From the beginning of his career as prime minister, Orban announced that he wanted to open up his country to the East – and from 2014 onwards he openly flirted with the model of “illiberal democracy”, a form of government based on the Russian model, which follows principles basic democratic principles such as the rule of law, freedom of the media and a functioning opposition, and must sustain and lead to unfettered government.
For years, Putin has considered Orban an important ally when it comes to asserting interests that are often unpopular within the EU – and vice versa. Poland, too, under the leader of the Eurosceptic ruling PiS party, Jaroslaw Kaczynski, has recently shown increasingly autocratic traits. The fact that Poland is strongly anti-Russian is currently causing a rupture with Hungary, with which it recently appeared united in the fight against the EU’s rule of law.
Hungary as the EU’s problem child
Hungary has been a member of NATO since 1999 and a member of the EU since 2004 – but Orban’s government repeatedly causes conflict when it comes to the rule of law, freedom of the judiciary, human rights of asylum seekers and freedom of the media. These include convictions by the European Court of Justice (CJ), various infringement proceedings by the EU Commission and even an EU rule of law case.
Orban wants to avoid EU sanctions that include a possible exit from Russian energy supplies at all costs: Hungary gets almost 100 percent of its gas from Russia – Orban signed a 15-year supply contract last year. Two new nuclear reactors worth ten billion euros are also planned with financial support from Russia. In its staging as a guarantee of stability, the war comes at the worst possible time for Orban.
Seven billion euros in EU funds are still outstanding
It has always been part of Orban’s political strategy to portray Brussels in his speeches as a bureaucratic superstate that would like to subject Hungary to regulation against the will of the population.

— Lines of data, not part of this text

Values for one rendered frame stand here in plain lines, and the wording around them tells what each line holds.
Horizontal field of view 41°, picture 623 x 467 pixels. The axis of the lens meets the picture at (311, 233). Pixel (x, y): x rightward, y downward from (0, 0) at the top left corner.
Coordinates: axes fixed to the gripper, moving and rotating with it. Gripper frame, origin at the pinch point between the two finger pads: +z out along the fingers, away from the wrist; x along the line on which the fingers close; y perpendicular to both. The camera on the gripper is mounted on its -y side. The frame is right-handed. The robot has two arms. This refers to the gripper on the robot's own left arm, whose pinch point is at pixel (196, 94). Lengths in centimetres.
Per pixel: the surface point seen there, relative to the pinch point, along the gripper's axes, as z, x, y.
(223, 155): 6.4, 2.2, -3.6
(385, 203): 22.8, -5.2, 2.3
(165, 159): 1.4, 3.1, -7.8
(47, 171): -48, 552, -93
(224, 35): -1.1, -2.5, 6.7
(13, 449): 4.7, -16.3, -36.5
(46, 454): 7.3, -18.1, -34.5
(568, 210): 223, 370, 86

Hungary is one of the countries that particularly benefits financially from membership: in 2020, it was among the top four net beneficiaries with €4.8 billion and, unlike Germany and Austria, received more funding than it paid for.

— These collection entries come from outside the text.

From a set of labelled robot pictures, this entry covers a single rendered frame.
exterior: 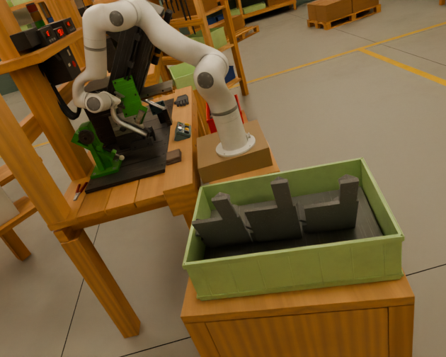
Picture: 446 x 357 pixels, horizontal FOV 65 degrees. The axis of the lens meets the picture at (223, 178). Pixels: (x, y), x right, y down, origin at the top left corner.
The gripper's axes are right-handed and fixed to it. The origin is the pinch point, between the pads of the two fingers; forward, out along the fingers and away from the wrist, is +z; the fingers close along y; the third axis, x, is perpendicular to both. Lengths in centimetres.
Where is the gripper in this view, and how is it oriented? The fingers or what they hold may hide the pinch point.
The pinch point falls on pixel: (114, 99)
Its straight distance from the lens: 201.0
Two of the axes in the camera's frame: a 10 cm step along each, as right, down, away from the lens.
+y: -8.7, -4.7, -1.4
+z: -0.1, -2.8, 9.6
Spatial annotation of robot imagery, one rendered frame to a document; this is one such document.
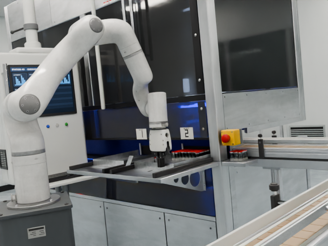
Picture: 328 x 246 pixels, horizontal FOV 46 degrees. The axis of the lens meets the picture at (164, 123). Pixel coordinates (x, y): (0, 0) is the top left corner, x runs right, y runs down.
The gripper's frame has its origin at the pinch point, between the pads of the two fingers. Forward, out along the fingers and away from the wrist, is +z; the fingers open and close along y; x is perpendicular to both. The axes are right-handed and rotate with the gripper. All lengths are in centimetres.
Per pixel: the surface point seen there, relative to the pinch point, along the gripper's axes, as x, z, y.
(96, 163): -2, 3, 51
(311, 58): -484, -90, 130
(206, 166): -18.3, 3.9, -11.2
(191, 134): -27.1, -10.3, 4.1
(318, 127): -487, 19, 124
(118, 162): -1.5, 1.8, 32.0
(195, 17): -26, -67, -5
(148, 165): -1.5, 1.9, 9.7

However, EU CoV reconstruction aid worth nearly seven billion euros has yet to be paid. The EU’s recently adopted Rule of Law Mechanism allows the Union to sanction member states that flout the rule of law with a funding freeze – a tactic the EU is now using to try to get Orban to do things like LGBTIQ rights – infiltrate the people in Hungary even further and use the funding according to the guidelines.
Experts predict economic crisis from autumn
That could pose the biggest challenge for the future government, predicts Botond Feledy, an expert on foreign affairs at the Center for Euro-Atlantic Integration and Development in Brussels. “I expect a major economic crisis by the fall. That will be the real game-changing impact no matter which government is elected,” Feledy said. According to the “Frankfurter Allgemeine Zeitung”, inflation hit a 15-year high of 8.3% in February.

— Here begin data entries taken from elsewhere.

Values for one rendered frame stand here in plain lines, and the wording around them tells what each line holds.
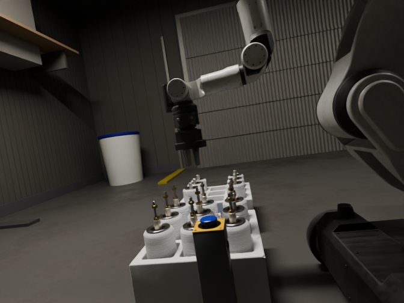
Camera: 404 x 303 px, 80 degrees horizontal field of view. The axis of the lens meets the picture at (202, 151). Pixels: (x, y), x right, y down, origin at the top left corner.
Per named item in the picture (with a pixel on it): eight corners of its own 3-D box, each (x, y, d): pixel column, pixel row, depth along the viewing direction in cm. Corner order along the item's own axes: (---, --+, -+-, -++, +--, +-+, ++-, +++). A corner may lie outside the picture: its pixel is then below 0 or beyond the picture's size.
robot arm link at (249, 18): (279, 71, 83) (263, 6, 82) (284, 60, 70) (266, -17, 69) (246, 80, 85) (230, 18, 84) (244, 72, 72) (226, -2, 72)
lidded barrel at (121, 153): (152, 175, 394) (145, 131, 389) (137, 184, 334) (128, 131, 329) (118, 180, 403) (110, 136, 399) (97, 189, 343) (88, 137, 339)
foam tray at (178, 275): (260, 250, 104) (254, 209, 103) (273, 320, 66) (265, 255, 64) (172, 256, 110) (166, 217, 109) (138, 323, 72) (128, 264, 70)
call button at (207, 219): (219, 222, 58) (217, 214, 58) (217, 229, 54) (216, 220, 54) (202, 223, 58) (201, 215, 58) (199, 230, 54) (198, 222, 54)
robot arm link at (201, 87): (180, 104, 90) (214, 95, 87) (172, 101, 81) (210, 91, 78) (176, 87, 90) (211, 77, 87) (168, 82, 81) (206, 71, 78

“The new government will have to ask itself above all what double-digit inflation and restrictions on public funds mean for the general population, which could become unemployed.” The Hungarian Ministry of Finance is virtually bankrupt – until EU development fund funds arrive, it could take months at best. And the mortgage loan moratorium will also expire in the summer.
Head-to-head confrontations are emerging in polls
“It remains to be seen whether Orban’s peace and security narrative or the opposition’s West-East approach will win over voters more,” Andreas Biro-Nagy of Policy Solutions think tank told the Balkan Investigative Reporting Network (BIRN). “But what poses big challenges for Orban is that he has no control over what is happening in Ukraine or even the economy – he can only control the damage.”
Despite Orban’s media scrutiny, the ruling party and the opposition alliance are essentially side by side. Furthermore, the proportion of undecided people in Hungary is traditionally high – most recently it was around 25%. However, the electoral system, a combination of list and personality elections, tends to favor the winning party. 106 of the 199 parliamentary seats are allocated to constituencies, and the candidate with the most votes wins. Here FIDEZ still seems to show a clear dominance.